Ferruh Yigit Feb. 7, 2022, 10:27 a.m. UTC | #3
On 2/7/2022 7:49 AM, Loftus, Ciara wrote:
>>
>> On 2/4/2022 12:54 PM, Ciara Loftus wrote:
>>> Secondary process support had been disabled for the AF_XDP PMD
>>> because there was no logic in place to share the AF_XDP socket
>>> file descriptors between the processes. This commit introduces
>>> this logic using the IPC APIs.
>>>
>>> Since AF_XDP rings are single-producer single-consumer, rx/tx
>>> in the secondary process is disabled.

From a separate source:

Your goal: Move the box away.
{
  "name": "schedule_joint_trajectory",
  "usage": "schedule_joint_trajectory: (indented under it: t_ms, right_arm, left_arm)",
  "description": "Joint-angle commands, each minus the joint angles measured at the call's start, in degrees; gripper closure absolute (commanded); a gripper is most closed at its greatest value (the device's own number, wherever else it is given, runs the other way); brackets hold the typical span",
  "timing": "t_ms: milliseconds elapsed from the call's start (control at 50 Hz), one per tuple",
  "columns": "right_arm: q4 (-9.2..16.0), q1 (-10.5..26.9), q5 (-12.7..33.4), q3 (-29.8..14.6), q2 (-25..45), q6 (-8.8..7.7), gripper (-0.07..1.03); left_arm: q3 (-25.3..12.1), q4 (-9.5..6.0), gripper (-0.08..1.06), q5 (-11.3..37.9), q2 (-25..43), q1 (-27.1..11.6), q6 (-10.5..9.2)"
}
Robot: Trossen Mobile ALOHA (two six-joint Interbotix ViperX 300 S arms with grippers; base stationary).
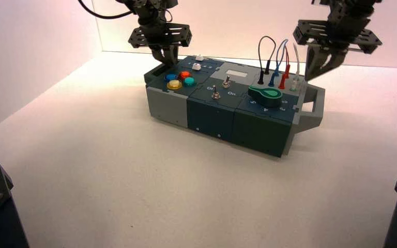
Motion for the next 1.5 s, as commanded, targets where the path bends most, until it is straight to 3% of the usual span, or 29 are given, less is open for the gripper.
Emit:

However other operations
>>> including retrieval of stats are permitted.
>>>
>>> Signed-off-by: Ciara Loftus <ciara.loftus@intel.com>
>>>
>>> ---
>>> v1 -> v2:
>>> * Rebase to next-net
>>>
>>> RFC -> v1:
>>> * Added newline to af_xdp.rst
>>> * Fixed spelling errors
>>> * Fixed potential NULL dereference in init_internals
>>> * Fixed potential free of address-of expression in afxdp_mp_request_fds
>>> ---
>>>    doc/guides/nics/af_xdp.rst             |   9 ++
>>>    doc/guides/nics/features/af_xdp.ini    |   1 +
>>>    doc/guides/rel_notes/release_22_03.rst |   1 +
>>>    drivers/net/af_xdp/rte_eth_af_xdp.c    | 210
>> +++++++++++++++++++++++--
>>>    4 files changed, 207 insertions(+), 14 deletions(-)
>>>
>>> diff --git a/doc/guides/nics/af_xdp.rst b/doc/guides/nics/af_xdp.rst
>>> index db02ea1984..eb4eab28a8 100644
>>> --- a/doc/guides/nics/af_xdp.rst
>>> +++ b/doc/guides/nics/af_xdp.rst
>>> @@ -141,4 +141,13 @@ Limitations
>>>      NAPI context from a watchdog timer instead of from softirqs. More
>> information
>>>      on this feature can be found at [1].
>>>
>>> +- **Secondary Processes**
>>> +
>>> +  Rx and Tx are not supported for secondary processes due to the single-
>> producer
>>> +  single-consumer nature of the AF_XDP rings. However other operations
>> including
>>> +  statistics retrieval are permitted.
>>
>> Hi Ciara,
>>
>> Isn't this limitation same for all PMDs, like not both primary & secondary can
>> Rx/Tx
>> from same queue at the same time.
>> But primary can initiallize the PMD and secondary can do the datapath,
>> or isn't af_xdp supports multiple queue, if so some queues can be used by
>> primary and some by secondary for datapath.
>>
>> Is there anyhing special for af_xdp that prevents it?
> 
> Hi Ferruh,
> 
> Thanks for the review.
> Each queue of the PMD corresponds to a new AF_XDP socket.
> Each socket has an RX and TX ring that is mmapped from the kernel to userspace and this mapping is only valid for the primary process.
> I did not figure out a way to share that mapping with the secondary process successfully. Can you think of anything that might work?
> 

Does the application knows the buffer address for the Rx/Tx, or is
abstracted to the 'fd'?
If only 'fd' is used, this patch already converts 'fd' between
processes.
cc'ed Anatoly, but what I understand is after MP fd conversion:
Primary process: FD=x
Secondary process: FD=y
And both x & y points to exact same socket in the kernel side.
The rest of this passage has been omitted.